The Roving Party Read online

Page 17


  The night sky cleared as they settled their first camp at the rim of one such pasture with the wild stars already above giving light. Bill shot a native hen which they plucked and roasted and ate in silence. When it was fully dark an emerald rippling unfurled across the sky like the underside of a wave breaking upon the bladed shore of stars. They watched the aurora for a long while but they knew not how to read it. The Vandemonian took up his dagger and sharpstone and Katherine heaped up the fire. She stretched out for sleep beneath her skins and Bill sat with his back to the blaze grinding his knife with the stone, watching the jade-coloured glare in the sky manifest along the mirrored span of steel.

  They trekked days through the hills east of Ben Lomond without sight or sound of another soul. They ate possum taken from the gum trees or little lunna bunna the shape of kidney potatoes or fern roots which they dug up with a stick.

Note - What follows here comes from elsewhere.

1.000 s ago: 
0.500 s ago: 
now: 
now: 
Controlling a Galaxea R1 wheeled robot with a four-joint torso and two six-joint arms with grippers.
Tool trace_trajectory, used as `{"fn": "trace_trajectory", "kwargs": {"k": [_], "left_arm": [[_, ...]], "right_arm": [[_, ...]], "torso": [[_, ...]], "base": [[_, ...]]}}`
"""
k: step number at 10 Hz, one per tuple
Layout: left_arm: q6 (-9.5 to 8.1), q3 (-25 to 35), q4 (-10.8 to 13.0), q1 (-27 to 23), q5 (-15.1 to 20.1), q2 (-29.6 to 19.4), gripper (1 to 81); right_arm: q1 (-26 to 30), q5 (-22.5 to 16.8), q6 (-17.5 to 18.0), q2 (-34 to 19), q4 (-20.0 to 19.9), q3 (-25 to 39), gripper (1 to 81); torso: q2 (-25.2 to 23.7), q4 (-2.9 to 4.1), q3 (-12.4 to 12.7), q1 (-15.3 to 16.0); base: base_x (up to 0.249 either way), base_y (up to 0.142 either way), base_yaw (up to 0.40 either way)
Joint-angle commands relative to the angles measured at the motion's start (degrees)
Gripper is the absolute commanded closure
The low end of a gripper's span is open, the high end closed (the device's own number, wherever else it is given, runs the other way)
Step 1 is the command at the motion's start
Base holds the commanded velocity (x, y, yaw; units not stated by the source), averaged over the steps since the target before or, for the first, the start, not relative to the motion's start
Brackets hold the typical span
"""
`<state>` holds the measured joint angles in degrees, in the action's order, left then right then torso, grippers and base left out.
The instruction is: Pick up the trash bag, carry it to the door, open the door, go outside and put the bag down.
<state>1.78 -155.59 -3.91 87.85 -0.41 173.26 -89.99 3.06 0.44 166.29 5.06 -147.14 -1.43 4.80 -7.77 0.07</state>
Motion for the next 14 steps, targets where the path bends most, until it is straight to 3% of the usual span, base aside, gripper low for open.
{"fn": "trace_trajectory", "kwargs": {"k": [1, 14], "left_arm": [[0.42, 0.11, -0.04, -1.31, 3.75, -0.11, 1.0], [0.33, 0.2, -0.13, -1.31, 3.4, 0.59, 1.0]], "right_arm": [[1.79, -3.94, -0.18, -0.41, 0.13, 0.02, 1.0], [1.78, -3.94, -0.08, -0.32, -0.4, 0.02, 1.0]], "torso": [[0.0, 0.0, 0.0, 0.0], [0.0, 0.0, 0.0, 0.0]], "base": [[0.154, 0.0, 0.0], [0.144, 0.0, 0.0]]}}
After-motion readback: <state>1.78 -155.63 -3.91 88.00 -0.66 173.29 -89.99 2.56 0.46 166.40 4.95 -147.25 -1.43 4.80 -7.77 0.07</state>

They found bush cherries. Pigface. Mushrooms where it was damp. On the fifth day they happened upon a rivulet bedded with small pebbles that Bill fingered through for some quartz pieces with which to strike fire. At dusk they found high ground and watched the sun melt at the fringe of the world. They scanned the blue-grey landscape for pinpoints of fires, only lighting their own when Bill was satisfied there burned no other. Through those days they shared few words so it surprised Black Bill when one night Katherine looked him in the eye.

  Her name Kittawa, she said.

  Bill was picking over some possum bones and he set them aside. He picked his teeth. Who? he said.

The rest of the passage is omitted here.